Prince Harry and Meghan Markle meet Syrian refugees and Palestinian children in Jordan
Amman, Jordan - Prince Harry and Meghan Markle arrived on Wednesday in Jordan, where they met with Syrian refugees at the Zaatari camp and Palestinian children evacuated from the Gaza Strip.
King Charles III's younger son and his wife "met young refugees... and joined children in football, art and music", the United Nations refugee agency UNHCR said in a post on X.
Jordan opened the Zaatari camp located north of Amman in 2012, a year into the war in neighboring Syria, to host people fleeing the conflict.
Today, it is home to some 45,000 refugees.

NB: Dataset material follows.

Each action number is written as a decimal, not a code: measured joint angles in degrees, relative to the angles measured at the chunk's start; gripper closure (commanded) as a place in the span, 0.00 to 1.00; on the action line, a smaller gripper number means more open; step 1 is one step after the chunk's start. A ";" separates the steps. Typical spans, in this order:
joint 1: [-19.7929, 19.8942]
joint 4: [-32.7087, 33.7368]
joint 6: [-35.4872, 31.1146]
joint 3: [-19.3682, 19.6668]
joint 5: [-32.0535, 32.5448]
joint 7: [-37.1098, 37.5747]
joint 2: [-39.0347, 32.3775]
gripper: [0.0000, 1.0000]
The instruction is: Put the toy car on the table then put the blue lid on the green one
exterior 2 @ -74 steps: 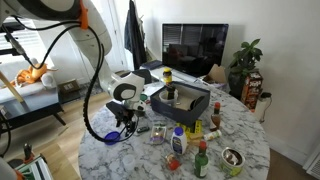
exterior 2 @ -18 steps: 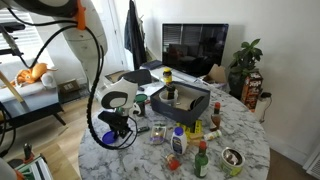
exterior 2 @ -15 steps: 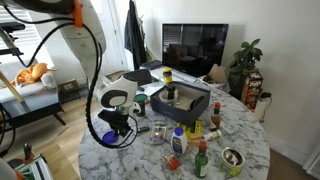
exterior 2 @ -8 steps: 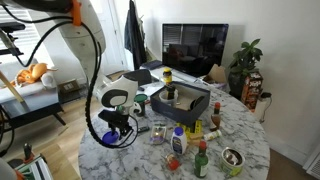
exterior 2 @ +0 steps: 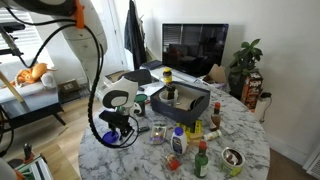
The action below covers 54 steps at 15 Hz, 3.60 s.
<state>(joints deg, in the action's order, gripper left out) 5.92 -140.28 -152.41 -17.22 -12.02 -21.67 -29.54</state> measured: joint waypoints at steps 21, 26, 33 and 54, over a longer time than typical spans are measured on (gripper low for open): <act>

The UN says around 680,000 Syrians were registered in Jordan from 2011 onwards, though the kingdom says it welcomed 1.3 million.

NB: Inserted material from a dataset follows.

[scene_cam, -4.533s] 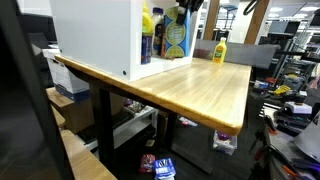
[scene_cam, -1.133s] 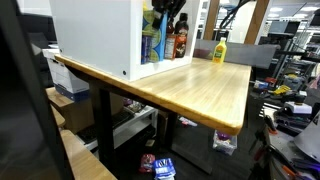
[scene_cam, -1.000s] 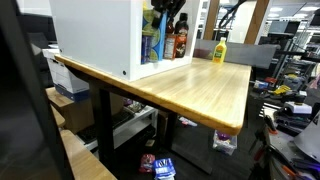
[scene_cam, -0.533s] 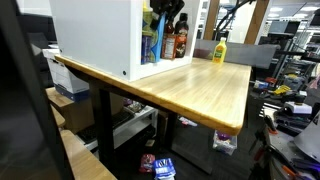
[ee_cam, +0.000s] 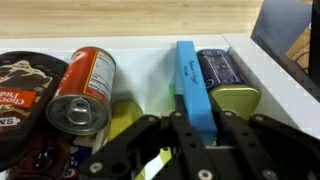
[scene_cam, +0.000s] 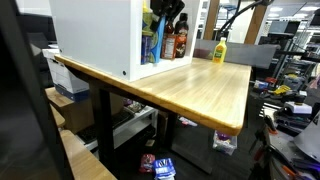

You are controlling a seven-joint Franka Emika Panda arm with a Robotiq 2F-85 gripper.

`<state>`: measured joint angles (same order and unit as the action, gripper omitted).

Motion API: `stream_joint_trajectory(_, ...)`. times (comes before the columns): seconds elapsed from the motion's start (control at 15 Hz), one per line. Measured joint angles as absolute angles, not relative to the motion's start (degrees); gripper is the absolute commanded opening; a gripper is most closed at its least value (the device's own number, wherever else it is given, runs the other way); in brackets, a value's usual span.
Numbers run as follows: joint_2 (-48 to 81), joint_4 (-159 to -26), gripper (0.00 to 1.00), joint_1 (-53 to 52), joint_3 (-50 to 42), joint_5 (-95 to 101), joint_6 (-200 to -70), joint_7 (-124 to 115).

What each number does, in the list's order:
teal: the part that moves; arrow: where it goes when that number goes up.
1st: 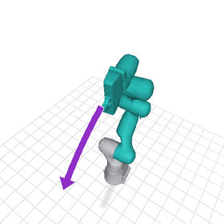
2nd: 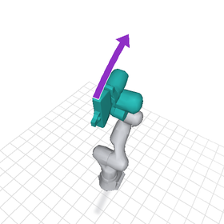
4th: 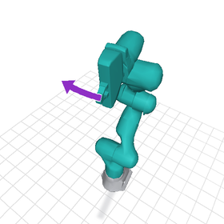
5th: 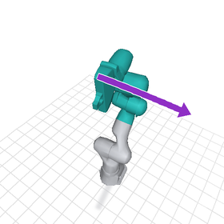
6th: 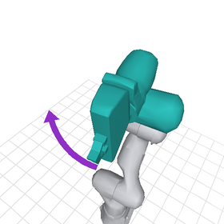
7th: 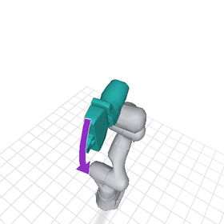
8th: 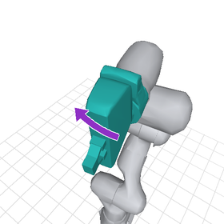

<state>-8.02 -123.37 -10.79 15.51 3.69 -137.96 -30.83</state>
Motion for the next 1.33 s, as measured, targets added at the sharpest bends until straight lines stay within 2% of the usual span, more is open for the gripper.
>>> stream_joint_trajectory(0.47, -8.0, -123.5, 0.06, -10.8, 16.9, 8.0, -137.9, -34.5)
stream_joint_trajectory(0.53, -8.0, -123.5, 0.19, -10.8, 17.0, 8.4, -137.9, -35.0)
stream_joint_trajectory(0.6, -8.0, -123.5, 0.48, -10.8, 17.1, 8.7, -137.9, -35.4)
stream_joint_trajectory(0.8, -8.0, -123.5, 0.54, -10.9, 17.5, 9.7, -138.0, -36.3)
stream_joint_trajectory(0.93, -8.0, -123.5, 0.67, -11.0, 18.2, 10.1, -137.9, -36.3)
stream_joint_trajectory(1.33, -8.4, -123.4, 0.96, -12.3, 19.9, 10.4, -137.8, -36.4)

Some 200,000 Syrians went back to their country after the ouster of former president Bashar al-Assad in late 2024.
Invited to Jordan by the World Health Organization, Harry and Meghan also visited a hospital in Amman where they met with children evacuated for medical reasons from Gaza, ravaged by more than two years of an Israeli assault that experts have deemed genocidal.

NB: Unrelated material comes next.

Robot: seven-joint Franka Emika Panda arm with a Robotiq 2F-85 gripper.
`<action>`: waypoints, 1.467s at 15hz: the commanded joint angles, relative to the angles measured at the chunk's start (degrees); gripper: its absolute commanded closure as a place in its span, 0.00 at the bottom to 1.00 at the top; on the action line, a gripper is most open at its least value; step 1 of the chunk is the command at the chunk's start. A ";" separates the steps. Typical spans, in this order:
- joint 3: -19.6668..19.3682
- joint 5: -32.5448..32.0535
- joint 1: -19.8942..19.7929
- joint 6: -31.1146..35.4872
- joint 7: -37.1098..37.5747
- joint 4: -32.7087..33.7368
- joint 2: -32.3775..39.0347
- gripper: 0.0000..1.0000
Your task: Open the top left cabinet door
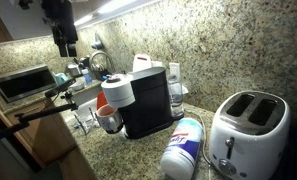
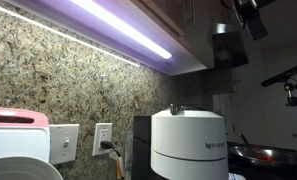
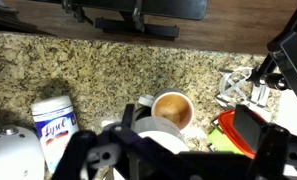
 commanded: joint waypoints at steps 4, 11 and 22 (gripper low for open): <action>-0.13 -0.90 0.46 1.00 0.65 -1.62 -1.62 0.00; -0.31 -3.96 1.64 2.70 -3.51 -14.51 -15.35 0.00; -8.34 -1.20 3.25 14.93 -13.54 -29.17 -44.89 0.00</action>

The couple's office said the two-day visit "will focus on humanitarian health response, mental health and support for vulnerable communities affected by conflict and displacement".
Prince Harry said in a statement released by the WHO: "We remain deeply committed to advancing awareness, reducing stigma and expanding access to mental health support for all those affected by conflict and crisis."
Meghan and Harry stepped back from royal duties and moved to California in 2020 over rifts with the royal family and concerns about Meghan's treatment by the British press, which Harry has long blamed for the death of his mother Diana.